With a trained model in Amazon ML, you can make predictions in real time as well as in batches. For each type of prediction, you can use the Amazon ML console in your browser or an application programming interface (API) to programmatically make predictions. As an example, you can use the Try real-time predictions menu option in the Amazon ML console to make individual real-time predictions from inside your browser. From there, you can Paste a record to enter measurement values for each of the model attributes and have the model make a prediction:

Real Time Predictions
You can use the following measurement sample:

000,13.24,14.06,87.16,563.3,0.09679,0.08229,0.06864,0.04791,0.1685,0.05966,0.2599,0.7686,2.158,22.56,0.008962,0.0136,0.02287,0.01415,0.0188,0.0023,15.11,19.26,99.7,711.2,0.144,0.1773,0.239,0.1288,0.2977,0.07259

The prediction is output on the page in JavaScript Object Notation (JSON):

Prediction Results
The predictedLabel of 0 corresponds to a benign prediction. You can also see the predicted Scores, which shows the score computed before passing the threshold. Scores closer to zero or one are more confident predictions.

This concludes the guide on binary classification in AWS. You have seen how Amazon Machine Learning could have been used to easily perform the pioneering research that enabled a now common medical practice diagnosis procedure. However, there is much more to machine learning in AWS than binary classification in the Amazon Machine Learning service. The following section describes some of the services that can be used for medical research.

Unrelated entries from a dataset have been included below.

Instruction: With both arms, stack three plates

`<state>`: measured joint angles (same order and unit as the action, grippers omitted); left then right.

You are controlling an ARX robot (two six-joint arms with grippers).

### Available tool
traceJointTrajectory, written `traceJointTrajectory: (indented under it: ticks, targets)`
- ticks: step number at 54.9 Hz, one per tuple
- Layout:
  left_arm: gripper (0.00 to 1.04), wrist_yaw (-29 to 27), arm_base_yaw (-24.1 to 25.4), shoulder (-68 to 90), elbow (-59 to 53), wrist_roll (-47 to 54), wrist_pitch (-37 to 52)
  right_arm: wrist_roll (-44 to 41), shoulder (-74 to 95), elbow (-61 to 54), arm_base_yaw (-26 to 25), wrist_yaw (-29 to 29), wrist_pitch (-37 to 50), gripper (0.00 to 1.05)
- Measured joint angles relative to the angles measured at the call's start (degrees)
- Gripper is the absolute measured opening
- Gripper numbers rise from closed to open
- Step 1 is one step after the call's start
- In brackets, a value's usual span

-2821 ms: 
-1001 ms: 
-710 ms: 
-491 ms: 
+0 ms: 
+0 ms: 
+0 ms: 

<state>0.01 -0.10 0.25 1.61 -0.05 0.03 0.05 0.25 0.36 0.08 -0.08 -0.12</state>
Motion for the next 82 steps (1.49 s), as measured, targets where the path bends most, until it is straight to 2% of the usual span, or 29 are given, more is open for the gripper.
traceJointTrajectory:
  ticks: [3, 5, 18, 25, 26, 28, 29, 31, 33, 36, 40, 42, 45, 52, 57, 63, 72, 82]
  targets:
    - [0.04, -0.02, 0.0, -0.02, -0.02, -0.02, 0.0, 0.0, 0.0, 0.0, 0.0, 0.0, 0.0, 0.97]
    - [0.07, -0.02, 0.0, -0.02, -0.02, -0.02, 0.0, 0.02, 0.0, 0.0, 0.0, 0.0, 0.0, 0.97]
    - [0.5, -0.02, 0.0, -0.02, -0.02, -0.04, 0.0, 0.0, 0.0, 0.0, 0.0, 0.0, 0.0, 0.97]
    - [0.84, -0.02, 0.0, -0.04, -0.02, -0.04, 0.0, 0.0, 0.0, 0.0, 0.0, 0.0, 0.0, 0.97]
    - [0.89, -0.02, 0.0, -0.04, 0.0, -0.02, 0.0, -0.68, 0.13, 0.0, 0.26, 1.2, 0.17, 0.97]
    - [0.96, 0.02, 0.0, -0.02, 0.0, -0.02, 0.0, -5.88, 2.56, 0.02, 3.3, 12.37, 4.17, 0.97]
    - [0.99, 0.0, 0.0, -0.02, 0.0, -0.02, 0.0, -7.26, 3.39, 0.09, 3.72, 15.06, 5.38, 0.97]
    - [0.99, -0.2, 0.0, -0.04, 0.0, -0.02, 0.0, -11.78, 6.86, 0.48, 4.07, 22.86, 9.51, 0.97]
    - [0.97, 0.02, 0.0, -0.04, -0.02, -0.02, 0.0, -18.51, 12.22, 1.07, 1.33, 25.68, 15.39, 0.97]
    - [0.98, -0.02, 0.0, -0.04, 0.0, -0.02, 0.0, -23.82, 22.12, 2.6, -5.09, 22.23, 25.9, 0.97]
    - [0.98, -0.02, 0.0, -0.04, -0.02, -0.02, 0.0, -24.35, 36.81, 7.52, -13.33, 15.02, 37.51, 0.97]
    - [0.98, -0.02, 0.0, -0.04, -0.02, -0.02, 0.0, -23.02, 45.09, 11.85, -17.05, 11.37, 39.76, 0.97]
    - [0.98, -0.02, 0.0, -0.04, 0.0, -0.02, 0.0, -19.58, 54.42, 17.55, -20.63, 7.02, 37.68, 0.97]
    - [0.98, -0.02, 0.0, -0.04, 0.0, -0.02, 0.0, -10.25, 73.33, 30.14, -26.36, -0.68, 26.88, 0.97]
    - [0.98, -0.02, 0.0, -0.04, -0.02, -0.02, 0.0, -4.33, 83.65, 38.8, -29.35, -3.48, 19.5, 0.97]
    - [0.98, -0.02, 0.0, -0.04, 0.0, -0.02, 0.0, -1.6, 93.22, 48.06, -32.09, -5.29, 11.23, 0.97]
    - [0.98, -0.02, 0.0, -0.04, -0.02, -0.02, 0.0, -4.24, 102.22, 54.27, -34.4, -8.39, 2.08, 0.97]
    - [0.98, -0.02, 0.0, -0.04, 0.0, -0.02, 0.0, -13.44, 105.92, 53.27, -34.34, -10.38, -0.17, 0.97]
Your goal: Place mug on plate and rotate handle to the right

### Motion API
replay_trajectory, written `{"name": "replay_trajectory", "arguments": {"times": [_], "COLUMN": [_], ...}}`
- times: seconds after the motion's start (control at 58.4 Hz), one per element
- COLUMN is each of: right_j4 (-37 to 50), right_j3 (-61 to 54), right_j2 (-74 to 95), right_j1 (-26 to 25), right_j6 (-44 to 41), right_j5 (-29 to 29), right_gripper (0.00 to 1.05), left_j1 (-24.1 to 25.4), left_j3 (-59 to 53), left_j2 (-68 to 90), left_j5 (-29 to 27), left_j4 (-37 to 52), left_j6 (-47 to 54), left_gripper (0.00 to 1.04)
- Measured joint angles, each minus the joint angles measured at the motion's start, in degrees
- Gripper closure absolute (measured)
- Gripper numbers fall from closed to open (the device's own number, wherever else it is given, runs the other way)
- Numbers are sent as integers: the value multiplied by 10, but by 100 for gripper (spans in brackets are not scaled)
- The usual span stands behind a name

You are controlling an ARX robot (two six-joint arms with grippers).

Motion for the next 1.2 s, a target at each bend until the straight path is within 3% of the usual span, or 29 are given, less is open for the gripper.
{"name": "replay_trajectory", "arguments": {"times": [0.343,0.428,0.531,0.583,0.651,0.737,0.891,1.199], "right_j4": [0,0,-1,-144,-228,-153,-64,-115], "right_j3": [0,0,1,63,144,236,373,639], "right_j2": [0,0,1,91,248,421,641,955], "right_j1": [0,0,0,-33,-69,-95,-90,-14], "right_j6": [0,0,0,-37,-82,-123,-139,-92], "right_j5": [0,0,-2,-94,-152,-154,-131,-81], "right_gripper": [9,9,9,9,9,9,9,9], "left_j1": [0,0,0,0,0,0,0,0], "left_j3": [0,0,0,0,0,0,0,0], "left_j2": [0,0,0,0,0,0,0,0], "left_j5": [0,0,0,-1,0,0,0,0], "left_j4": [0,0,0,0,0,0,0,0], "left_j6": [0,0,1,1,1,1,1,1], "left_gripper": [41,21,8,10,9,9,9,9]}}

Other AWS Machine Learning Services

AWS provides a secure platform for research involving large amounts of data and collaborators across multiple sites. The elastic compute infrastructure allows you to scale to meet time constraints regardless of the size of the workload. Automated compliance services also enforce rules and policies required for handling sensitive data. In addition to these benefits for medical research, this section highlights a few AWS services that are useful for machine learning in the medical domain.

Amazon Machine Learning

As was briefly mentioned in the section above, multi-class classification and multi-variable linear regression are other types of models available in Amazon ML. Multi-class classification can play an important role when considering a broader research question. For example, given a set of symptoms, what is the most likely diagnosis? Regression models are useful for understanding the impact of multiple factors on an independent variable. This could be used to understand how age, weight, alcohol consumption, and amount of exercise influence blood pressure.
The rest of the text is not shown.